How to Perform a Local SEO Audit: Summary Checklist
Google Business Profile
- Primary category correctly set
- Service area accurately defined
- All fields are complete, including attributes and description
- Photos and videos present and recent
- No duplicate listings
- Reviews were responded to across all platforms
Citations
- NAP consistent across Yell, Thomson Local, Scoot, Apple Maps, Bing Places
- Sector-specific directories covered
- Irish businesses: Golden Pages and relevant Irish directories checked
- No old addresses or trading names on legacy listings
On-Page Signals
- Location modifiers in title tags and H1S
- Dedicated location pages are serving multiple areas
- Full address and local phone number in the footer
- LocalBusiness schema markup validated
Reviews
- Minimum review count is competitive with local three-pack occupants
- Recent review velocity maintained
- Negative reviews with professional responses
AI Search
- Business entity clearly described in GBP and on-page with name, location, and service type
- Third-party citations are present for AI systems to reference
Technical
- Core Web Vitals passing on mobile
- Key pages indexed in Search Console
- No crawl errors on service and location pages
Backlinks
- Local and industry-relevant links present
- No toxic or spammy links identified
Conclusion
A local SEO audit is not a one-off task. The businesses that maintain strong local rankings treat it as a recurring discipline — checking GBP accuracy, monitoring citation consistency, and reviewing technical performance regularly, rather than reacting only when rankings drop.
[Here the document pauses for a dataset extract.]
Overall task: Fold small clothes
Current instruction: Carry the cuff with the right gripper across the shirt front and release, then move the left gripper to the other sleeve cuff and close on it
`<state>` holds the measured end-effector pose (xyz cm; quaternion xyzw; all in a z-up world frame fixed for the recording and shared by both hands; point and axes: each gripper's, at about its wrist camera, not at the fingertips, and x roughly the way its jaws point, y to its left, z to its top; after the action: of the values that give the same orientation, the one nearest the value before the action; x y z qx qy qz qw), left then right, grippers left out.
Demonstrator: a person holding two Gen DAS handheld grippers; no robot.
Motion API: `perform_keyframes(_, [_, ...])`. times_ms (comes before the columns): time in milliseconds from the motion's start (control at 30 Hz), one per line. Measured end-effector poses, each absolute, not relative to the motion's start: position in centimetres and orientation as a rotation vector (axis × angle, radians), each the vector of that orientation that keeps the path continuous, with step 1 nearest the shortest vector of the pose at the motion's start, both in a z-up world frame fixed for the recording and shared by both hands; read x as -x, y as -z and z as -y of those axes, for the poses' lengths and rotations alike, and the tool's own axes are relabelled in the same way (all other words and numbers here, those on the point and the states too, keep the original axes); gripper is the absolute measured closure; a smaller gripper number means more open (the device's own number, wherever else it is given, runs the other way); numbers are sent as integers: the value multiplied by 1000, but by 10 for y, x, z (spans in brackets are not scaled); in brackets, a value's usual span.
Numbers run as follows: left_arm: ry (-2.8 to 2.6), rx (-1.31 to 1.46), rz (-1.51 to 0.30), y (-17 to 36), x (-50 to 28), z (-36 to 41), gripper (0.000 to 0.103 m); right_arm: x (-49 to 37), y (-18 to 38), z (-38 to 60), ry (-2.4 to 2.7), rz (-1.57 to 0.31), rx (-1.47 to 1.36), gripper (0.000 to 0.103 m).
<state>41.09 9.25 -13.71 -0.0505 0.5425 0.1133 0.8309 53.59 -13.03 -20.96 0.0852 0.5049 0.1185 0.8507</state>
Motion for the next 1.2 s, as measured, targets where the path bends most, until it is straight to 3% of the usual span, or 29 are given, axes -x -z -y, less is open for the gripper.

For SMEs in Northern Ireland, Ireland, and the UK, the framework here gives you a clear order of priority: start with your Google Business Profile and NAP consistency, get your schema in place, and build from there. If you would prefer a professional audit, ProfileTree’s SEO services across Northern Ireland and the UK include a full local audit with a prioritised action plan. If you want to build this capability in-house, our digital training programmes cover local SEO as part of a practical, hands-on curriculum.
FAQs
How do I perform a local SEO audit?
Start with your Google Business Profile, then check NAP consistency across UK directories, review your on-page location signals, validate your schema markup, and assess your local backlink profile. Google’s free tools cover most of the essential checks.
What should be included in a local SEO audit?
Six areas: Google Business Profile, citation and NAP consistency, on-page local signals, review profile and velocity, technical performance, and your local backlink profile. For businesses focused on AI search visibility, add an entity audit as a seventh phase.
How much does a local SEO audit cost in the UK?
A self-conducted audit costs nothing but time — typically 4 to 6 hours per location. A professional audit from a UK or Irish agency typically ranges from £500 to £2,500, depending on scope.
What is the difference between a standard SEO audit and a local SEO audit?
A standard SEO audit focuses on crawlability, site architecture, and keyword targeting. A local SEO audit adds the geographic layer: GBP configuration, NAP consistency, local citation authority, and the review signals Google uses for three-pack rankings.